Synthesizable Memory Arrays Based on Logic Gates for Subthreshold Operation in IoT

• Published in: IEEE transactions on circuits and systems. I, Regular papers Vol. 66; no. 3; pp. 941 - 954
• Main Authors: Xin Fan, Stuijt, Jan, Bo Liu, Gemmeke, Tobias
• Format: Journal Article
• Language: English
• Published: New York IEEE 01.03.2019; The Institute of Electrical and Electronics Engineers, Inc. (IEEE)
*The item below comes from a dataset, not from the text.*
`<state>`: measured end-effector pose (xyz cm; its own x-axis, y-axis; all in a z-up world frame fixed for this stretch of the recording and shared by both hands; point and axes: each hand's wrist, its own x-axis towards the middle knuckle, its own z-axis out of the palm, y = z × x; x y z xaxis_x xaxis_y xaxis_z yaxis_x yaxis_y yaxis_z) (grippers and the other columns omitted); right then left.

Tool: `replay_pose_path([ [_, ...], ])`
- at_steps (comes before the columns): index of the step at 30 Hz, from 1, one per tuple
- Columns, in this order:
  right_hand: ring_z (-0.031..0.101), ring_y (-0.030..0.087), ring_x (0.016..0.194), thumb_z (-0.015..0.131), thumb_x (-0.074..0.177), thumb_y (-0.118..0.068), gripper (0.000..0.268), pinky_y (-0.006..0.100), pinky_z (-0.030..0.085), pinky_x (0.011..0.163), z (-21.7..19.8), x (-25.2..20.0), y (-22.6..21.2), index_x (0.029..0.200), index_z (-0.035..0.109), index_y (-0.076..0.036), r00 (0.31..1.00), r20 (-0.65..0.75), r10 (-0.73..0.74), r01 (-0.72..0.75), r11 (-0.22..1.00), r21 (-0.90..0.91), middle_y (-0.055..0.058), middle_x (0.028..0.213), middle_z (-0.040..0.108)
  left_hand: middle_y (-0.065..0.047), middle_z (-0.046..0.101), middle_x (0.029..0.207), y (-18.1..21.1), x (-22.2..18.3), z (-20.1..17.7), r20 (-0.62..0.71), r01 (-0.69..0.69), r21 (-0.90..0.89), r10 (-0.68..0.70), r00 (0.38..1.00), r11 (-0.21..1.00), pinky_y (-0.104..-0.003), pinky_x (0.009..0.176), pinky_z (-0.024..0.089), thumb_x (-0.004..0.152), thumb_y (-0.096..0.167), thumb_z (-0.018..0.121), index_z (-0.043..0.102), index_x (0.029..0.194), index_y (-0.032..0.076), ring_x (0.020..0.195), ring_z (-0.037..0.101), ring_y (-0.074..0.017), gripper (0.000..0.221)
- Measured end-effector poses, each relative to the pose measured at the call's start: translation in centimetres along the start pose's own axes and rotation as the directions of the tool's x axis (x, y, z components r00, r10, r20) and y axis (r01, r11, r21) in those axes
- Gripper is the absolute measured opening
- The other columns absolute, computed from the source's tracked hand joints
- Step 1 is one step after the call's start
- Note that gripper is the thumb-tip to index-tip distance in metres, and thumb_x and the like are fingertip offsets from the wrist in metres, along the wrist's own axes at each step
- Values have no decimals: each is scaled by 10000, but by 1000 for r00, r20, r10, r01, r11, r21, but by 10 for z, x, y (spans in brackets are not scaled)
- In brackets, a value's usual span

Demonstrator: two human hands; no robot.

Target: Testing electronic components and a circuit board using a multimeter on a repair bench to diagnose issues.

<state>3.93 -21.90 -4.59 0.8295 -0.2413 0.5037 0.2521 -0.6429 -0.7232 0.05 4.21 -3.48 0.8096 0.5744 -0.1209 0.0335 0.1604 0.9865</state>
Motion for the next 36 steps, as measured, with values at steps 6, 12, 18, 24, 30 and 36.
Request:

• Subjects: Clocks; Design standards; Electric potential; IoT; Latches; Leakage; Logic arrays; Logic circuits; Logic gates; memories; Multiplexing; Random access memory; Standard cells; State of the art; Static random access memory; subthreshold; Synthesis; Voltage measurement
• ISSN: 1549-8328; 1558-0806
• DOI: 10.1109/TCSI.2018.2873026

This paper identifies novel directions of standard-cell-based synthesizable memory design. A compact 18T-bitcell of OR-AND-Invert (OAI) and AND-OR-Invert (AOI) logic gates is presented with bit-selective write and multiplexed read accesses. It reduces the bitcell area by 11%-40% compared to the state-of-the-art clock-gating-based D-latch schemes while avoiding custom-cell design. The improved storage density comes from the tight integration on two levels-coupling the read multiplexing within each bitcell and taking advantage of structured datapath placement in bitcell arrays by using commercial CAD tools. As measured on a 40 nm SRAM of 90 kb, the OAI/AOI-gatebased synthesizable memory features 0.4 V minimum access voltage, 30 fJ minimum read energy per bit, and a leakage power of 1.4 pW per bit at 0.3 V data retention voltage. It is ideally suited for IoT-node design operating in sub-Vt for joint dynamic energy and leakage power reduction. Further, it enables fast turnaround times by IP reuse over technology nodes with minimal (re)design effort.